Devant les membres de la chambre de commerce de Québec, la présidente et chef de la direction de Gaz Métro, Sophie Brochu, a déclaré croire que les groupes de pression faisaient avancer les choses.
Elle souhaite s'entretenir avec les opposants qui ont des améliorations au projet à proposer. La dirigeante de Gaz Métro dit même les voir comme des partenaires potentiels. « Ce ne sont pas des adversaires. La main tendue, c'est pour leur demander de s'approcher de nous et on va s'approcher d'eux pour trouver des solutions gagnantes », affirme Mme Brochu.

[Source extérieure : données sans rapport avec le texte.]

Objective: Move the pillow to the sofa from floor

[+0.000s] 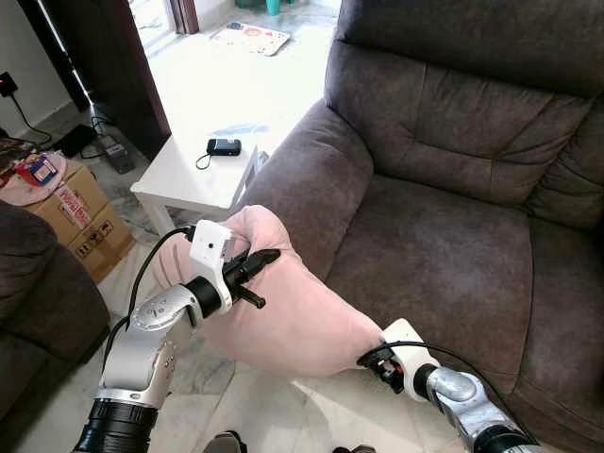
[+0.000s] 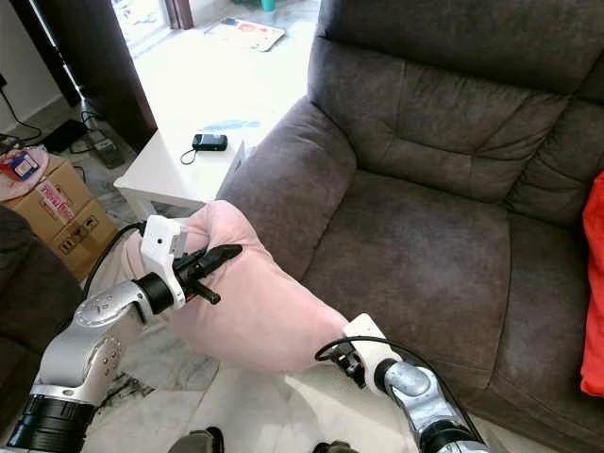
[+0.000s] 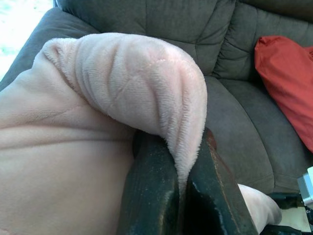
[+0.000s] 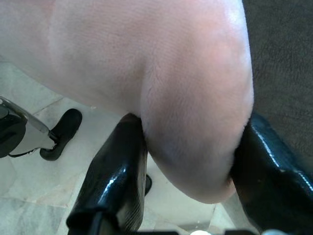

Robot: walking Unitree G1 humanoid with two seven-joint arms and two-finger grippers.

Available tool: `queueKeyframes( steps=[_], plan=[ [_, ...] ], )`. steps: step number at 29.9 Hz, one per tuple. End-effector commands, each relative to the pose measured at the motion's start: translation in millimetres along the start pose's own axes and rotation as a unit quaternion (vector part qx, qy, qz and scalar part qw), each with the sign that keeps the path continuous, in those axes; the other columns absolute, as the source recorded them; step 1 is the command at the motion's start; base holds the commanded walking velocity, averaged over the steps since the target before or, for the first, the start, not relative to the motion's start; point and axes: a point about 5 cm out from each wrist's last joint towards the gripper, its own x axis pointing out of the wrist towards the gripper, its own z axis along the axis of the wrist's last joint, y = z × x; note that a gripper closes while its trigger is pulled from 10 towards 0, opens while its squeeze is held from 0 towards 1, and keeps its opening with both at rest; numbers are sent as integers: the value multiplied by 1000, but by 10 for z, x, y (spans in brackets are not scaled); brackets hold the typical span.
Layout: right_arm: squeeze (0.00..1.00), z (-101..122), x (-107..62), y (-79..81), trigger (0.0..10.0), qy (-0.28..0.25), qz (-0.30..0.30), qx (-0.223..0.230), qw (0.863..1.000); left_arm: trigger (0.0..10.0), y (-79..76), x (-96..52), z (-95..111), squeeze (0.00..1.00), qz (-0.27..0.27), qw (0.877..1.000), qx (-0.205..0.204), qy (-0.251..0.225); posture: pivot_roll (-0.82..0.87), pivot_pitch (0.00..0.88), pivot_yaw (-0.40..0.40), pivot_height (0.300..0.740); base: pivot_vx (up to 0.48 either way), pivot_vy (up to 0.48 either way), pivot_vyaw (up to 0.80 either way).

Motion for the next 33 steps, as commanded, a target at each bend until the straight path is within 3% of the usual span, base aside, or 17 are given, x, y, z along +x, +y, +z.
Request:
queueKeyframes(
  steps=[1,30,33],
  plan=[
    [0,-16,4,41,0,-4,10,1,1000,10000,-105,29,246,0,-31,998,26,-53,105,134,-15,740,0,0,0],
    [0,110,14,3,0,-29,8,-16,999,10000,-63,38,118,0,-11,998,48,-29,97,118,-15,740,0,0,0],
    [0,212,-3,-83,0,-61,-26,7,998,10000,10,6,-46,0,20,999,49,0,89,104,-12,740,0,0,0]
  ],
)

La présidente ouvre la porte à une éventuelle modification du projet. Toutefois, elle refuse de donner des exemples de modifications qu'elle serait prête à accepter, indiquant qu'elle ne négocierait pas avec les médias.
Le président de l'Association pour la protection de l'environnement de Lévis, Jacques Levasseur, accueille cette ouverture avec scepticisme. « La première chose que je rappellerais à Mme Brochu, c'est que la toute première promesse qui a été faite, c'est qu'ils ne forceraient jamais ce projet-là sur la population », soulève-t-il.
Pour lui, c'est un signe que le consortium Rabaska craint les recours judiciaires, qui débuteront sous peu, pour faire avorter le projet.